Let me tell you a story from the early 70s. I was a priest in Jersey City, New Jersey, and took a group of Italian women who had formed a society dedicated to Mother Cabrini on a day trip to Ellis Island and the Statue of Liberty. They were new immigrants benefiting from the new immigration law of 1965. We boarded the boat in Jersey City, for, after all, both monuments are on the Jersey side of the Hudson. After visiting Ellis Island and listening to their comments about how much more difficult it was for the earlier immigrants since they themselves had all come on planes, we arrived at the Statue of Liberty. We disembarked, and one of the women came to me and said, “Padre, che Madonna é questa?” (“Father, what is the name of the Madonna?) How could I disappoint her, so I said, “la Madonna della libertá” (Madonna of Liberty”). 

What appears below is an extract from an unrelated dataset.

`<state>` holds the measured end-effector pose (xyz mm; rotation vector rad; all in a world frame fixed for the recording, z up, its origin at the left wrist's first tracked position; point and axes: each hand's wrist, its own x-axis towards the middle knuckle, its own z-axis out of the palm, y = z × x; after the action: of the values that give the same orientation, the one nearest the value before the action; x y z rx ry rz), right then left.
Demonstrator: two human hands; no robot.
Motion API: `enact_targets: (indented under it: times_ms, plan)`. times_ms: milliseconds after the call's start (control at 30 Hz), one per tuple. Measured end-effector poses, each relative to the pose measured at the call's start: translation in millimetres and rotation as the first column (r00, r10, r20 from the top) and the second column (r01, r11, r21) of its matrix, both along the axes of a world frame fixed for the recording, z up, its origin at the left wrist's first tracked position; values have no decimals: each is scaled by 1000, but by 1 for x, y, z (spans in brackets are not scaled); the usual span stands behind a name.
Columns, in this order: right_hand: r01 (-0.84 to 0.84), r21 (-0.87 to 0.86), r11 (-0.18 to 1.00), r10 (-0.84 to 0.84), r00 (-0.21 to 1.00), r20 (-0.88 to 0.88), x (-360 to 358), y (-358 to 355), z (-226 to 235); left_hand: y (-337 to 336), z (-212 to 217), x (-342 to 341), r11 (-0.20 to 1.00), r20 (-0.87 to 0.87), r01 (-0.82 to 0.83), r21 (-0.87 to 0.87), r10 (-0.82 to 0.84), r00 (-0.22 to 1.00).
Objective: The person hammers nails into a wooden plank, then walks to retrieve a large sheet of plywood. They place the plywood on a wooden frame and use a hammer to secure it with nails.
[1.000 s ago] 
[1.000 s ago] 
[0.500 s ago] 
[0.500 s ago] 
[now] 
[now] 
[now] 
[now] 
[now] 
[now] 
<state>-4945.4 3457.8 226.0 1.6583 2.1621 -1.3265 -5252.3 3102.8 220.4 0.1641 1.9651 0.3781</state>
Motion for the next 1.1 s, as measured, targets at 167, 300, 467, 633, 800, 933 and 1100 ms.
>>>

And so everyone knelt down and said the Rosary, perhaps the only group Rosary ever said on Ellis Island. But their view of the world, as new immigrants, was still sacral, they saw the world from another perspective different from our secularized culture. 

I served some of these people from the first day of their arrival in the United States. I have maintained contact with some of them. 

I have seen their families grow, become educated, and make tremendous contributions to our society as doctors, lawyers, and teachers and in many other helping professions. 

We should be proud of our new Italian immigrants, and we are of our ancestors. We should also be proud of our Dreamers or DACA (Deferred Action for Childhood Arrivals) recipients who came here as undocumented minors. 

They, too, already have made a great contribution to our society through their educational advancements and work ethic. It took us two or three generations to enter the mainstream of society. However, it happens more quickly now as a result of a more integrated society. 

Today we need immigration reform to eliminate the prejudices against our modern-day immigrants, who leave their homeland for the same reasons of the past — they want to make our country their own. 

I hear many Italian-Americans saying, “My ancestors came here legally, and no one helped them.” This lament is half true. Before 1922 there were few restrictions on immigration in a land that needed labor. 

But there was a very restrictive immigration law that was almost completely discriminatory against Southern and Eastern Europeans. Not until 1965, when a new law was passed, was immigration equally available to all nations. And if no one helped your ancestors, now it is our chance to make America what it purports to be. 

Saint Scalabrini once said, “la patria e la terra che gli da il pane” (“The homeland is the land which gives you your bread, your work”), never forgetting your origins, but making your new land your country. 

Mother Cabrini became an American citizen, the first to be canonized. She understood Scalabrini’s genius. She established a religious order as he did, whose primary work was to assist immigrants. 

In the beginning, it was Italian-focused, but now work of both orders extends around the world to many situations of migration. 

We need to learn from our own heroes and saints, and we should be the first defenders of the history of our nation as one of immigration, because we are the first witnesses to the results of when immigrants are accepted. They contribute to the life of the country. 

Today we honor these two great saints and Columbus himself on this day so important to Italian Americans.